- [TASK PROMPT]
Only the lines of the listing below that run from the line with "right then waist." through the line with "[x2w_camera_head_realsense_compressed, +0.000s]" are to be set down, word for word. Pictures stay out.
--
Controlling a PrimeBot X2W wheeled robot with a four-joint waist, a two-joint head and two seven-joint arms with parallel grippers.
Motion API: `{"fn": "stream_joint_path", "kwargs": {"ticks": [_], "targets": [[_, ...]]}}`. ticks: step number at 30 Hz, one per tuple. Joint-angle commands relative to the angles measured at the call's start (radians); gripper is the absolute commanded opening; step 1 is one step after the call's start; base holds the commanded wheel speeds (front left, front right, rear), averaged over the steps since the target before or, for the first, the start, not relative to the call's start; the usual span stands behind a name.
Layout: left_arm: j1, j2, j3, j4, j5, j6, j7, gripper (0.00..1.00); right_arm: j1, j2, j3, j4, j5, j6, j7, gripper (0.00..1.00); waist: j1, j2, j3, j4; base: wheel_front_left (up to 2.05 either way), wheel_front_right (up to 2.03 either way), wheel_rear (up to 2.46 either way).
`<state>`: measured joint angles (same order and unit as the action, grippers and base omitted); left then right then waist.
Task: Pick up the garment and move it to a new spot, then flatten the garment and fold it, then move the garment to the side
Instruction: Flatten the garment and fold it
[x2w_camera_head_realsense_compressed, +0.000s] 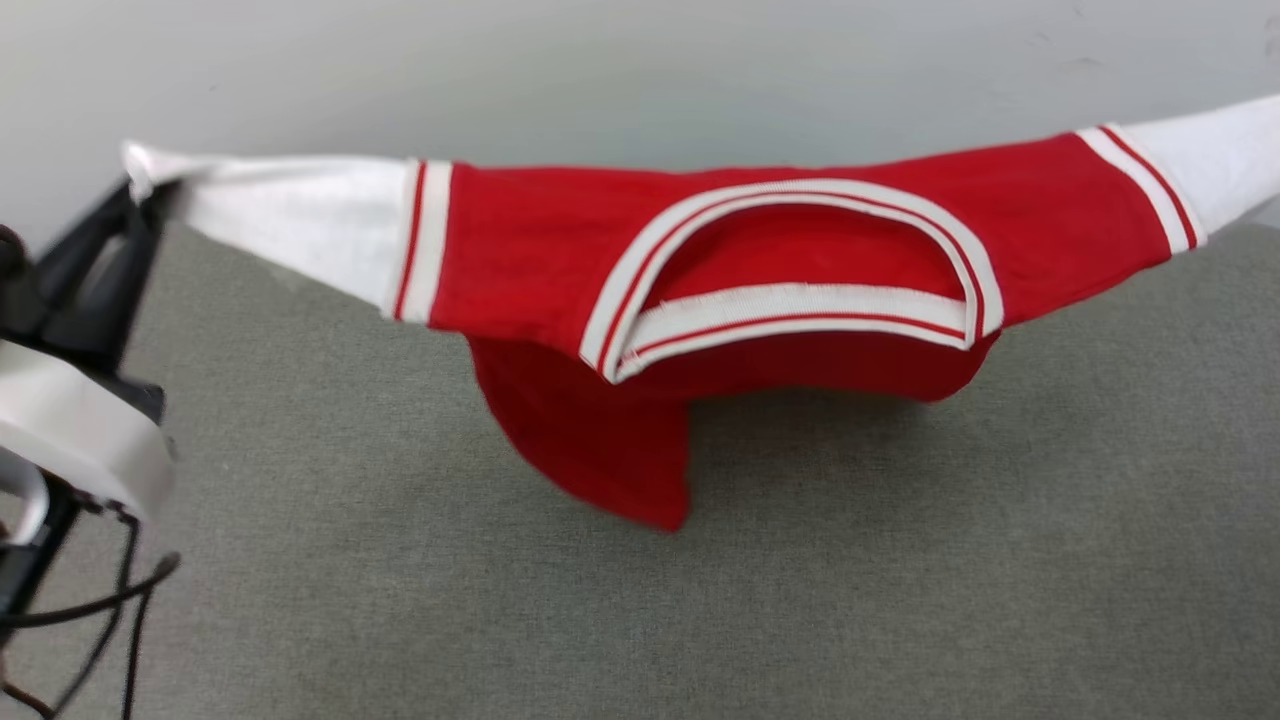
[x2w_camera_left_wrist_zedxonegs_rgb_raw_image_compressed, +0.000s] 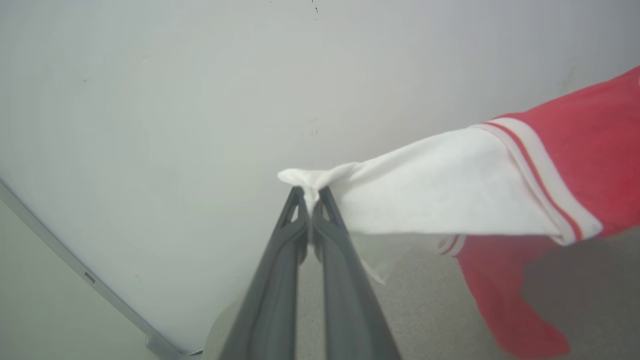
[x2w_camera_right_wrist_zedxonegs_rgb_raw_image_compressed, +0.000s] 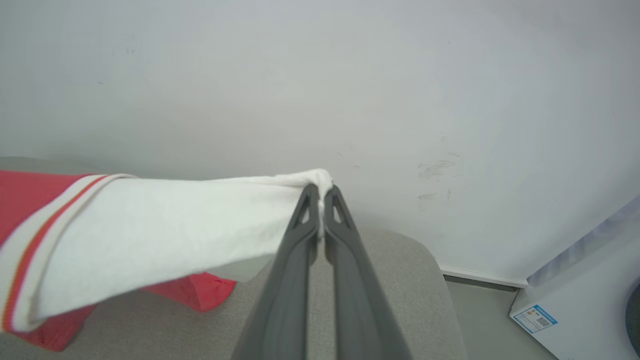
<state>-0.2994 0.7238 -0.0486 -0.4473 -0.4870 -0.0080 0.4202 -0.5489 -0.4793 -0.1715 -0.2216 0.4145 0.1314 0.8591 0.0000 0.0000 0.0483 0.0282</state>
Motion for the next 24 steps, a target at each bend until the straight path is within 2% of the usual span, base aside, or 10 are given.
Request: {"fn": "stream_joint_path", "kwargs": {"ticks": [1,6,14,19,24], "targets": [[-0.021,0.008,0.011,-0.003,0.004,-0.002,-0.011,0.0,-0.019,-0.009,0.008,0.007,0.002,-0.001,-0.009,0.0,0.0,0.0,0.0,-0.003,0.0,0.0,0.0],[-0.105,0.047,0.033,0.0,0.005,-0.022,-0.01,0.0,-0.105,-0.014,0.023,0.029,-0.011,-0.001,-0.038,0.0,0.0,0.0,0.016,-0.01,0.0,0.0,0.0],[-0.265,0.098,0.025,0.055,-0.009,-0.07,-0.018,0.0,-0.253,-0.061,0.061,0.071,-0.052,-0.001,-0.066,0.0,0.0,0.0,0.125,-0.016,0.0,0.0,0.0],[-0.415,0.133,-0.026,0.15,-0.009,-0.102,-0.035,0.0,-0.38,-0.101,0.099,0.137,-0.071,-0.001,-0.115,0.0,0.0,0.0,0.218,-0.015,0.0,0.0,0.0],[-0.614,0.142,-0.1,0.265,-0.013,-0.118,-0.072,0.0,-0.529,-0.125,0.138,0.225,-0.121,-0.001,-0.19,0.0,0.0,0.0,0.323,-0.008,0.0,0.0,0.0]]}}
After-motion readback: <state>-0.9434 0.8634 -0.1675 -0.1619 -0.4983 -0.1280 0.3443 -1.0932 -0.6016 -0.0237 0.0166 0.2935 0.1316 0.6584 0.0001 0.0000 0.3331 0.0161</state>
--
- [FINISHED TASK]
`<state>`: measured joint angles (same order and unit as the action, grippers and base omitted); left then right then waist.
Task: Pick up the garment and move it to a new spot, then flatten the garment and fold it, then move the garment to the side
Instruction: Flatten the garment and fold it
[x2w_camera_head_realsense_compressed, +0.000s] 

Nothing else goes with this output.